INE Uses AI to Detect Risks, Enhance Judicial Candidate Oversight
The National Electoral Institute (INE) will implement AI to detect financial inconsistencies and possible links to organized crime in candidates for judicial office, strengthening oversight mechanisms.
"This is a relatively simple program, practically one of those that can be acquired free of charge, which will use data from social networks, media, and open sources to search for information regarding candidates and find out what has been said about them," says David Ramírez, Head of the Auditing Unit, INE.
INE seeks to reinforce the processes of control and verification of the background of aspiring judges, magistrates, and ministers. The measure responds to the need to increase transparency in selection processes and reduce the risks of infiltration of illicit interests in the Mexican judicial system. Data analysis technologies are increasingly being used in electoral and oversight processes internationally, reports Excelsior.
The Audit Commission, chaired by Carla Humphrey, Electoral Advisor, INE, will approve in the coming days the use of the AI-based risk measurement model. This tool will allow for the integration of information from different sources and the detection of patterns, potentially alerting about inconsistencies or possible risks related to candidates.
The risk model will use information from open sources, social networks, and media, which will be crossed with official databases such as bank reports and tax returns before the Tax Administration Service (SAT). In cases where there are allegations of corruption, collusion with criminal groups, or financial non-compliance, specific databases will be created for detailed analysis.
The data will be cross-checked with income reports that applicants submitted when registering with the INE, as well as with data from the Executive Ministry of the National Public Security System. The indicators will be weighted within a risk model that will evaluate both the regional context and the type of position to which the candidates aspire.
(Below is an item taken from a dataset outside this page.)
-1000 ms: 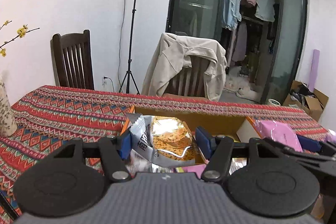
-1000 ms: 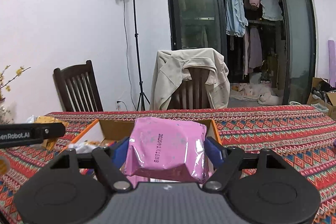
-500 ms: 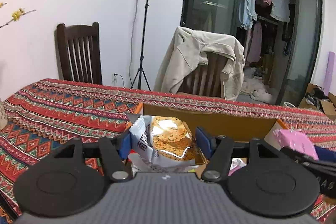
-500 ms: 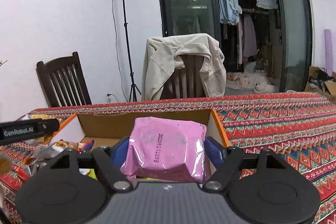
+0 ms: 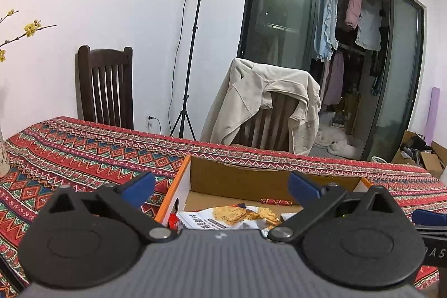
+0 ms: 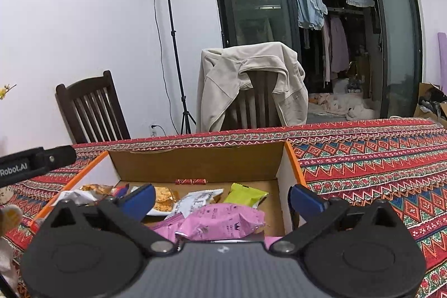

INE has previously incorporated AI-based technologies for the operation of electoral processes. In 2024, it applied text recognition tools to streamline the data capture of the Preliminary Electoral Results Program (PREP) during the presidential elections. According to Jorge Torres Antuñano, General Coordinator of the Technical Unit of Computer Services, INE, this system allowed the automatic capture of information from the tallying and counting of the ballot boxes.
The system also contemplates contingency measures to guarantee data integrity, such as sending unreadable tally sheets to verification centers where they can be reviewed by up to three capturists or verifiers, and if necessary, classified as unreadable.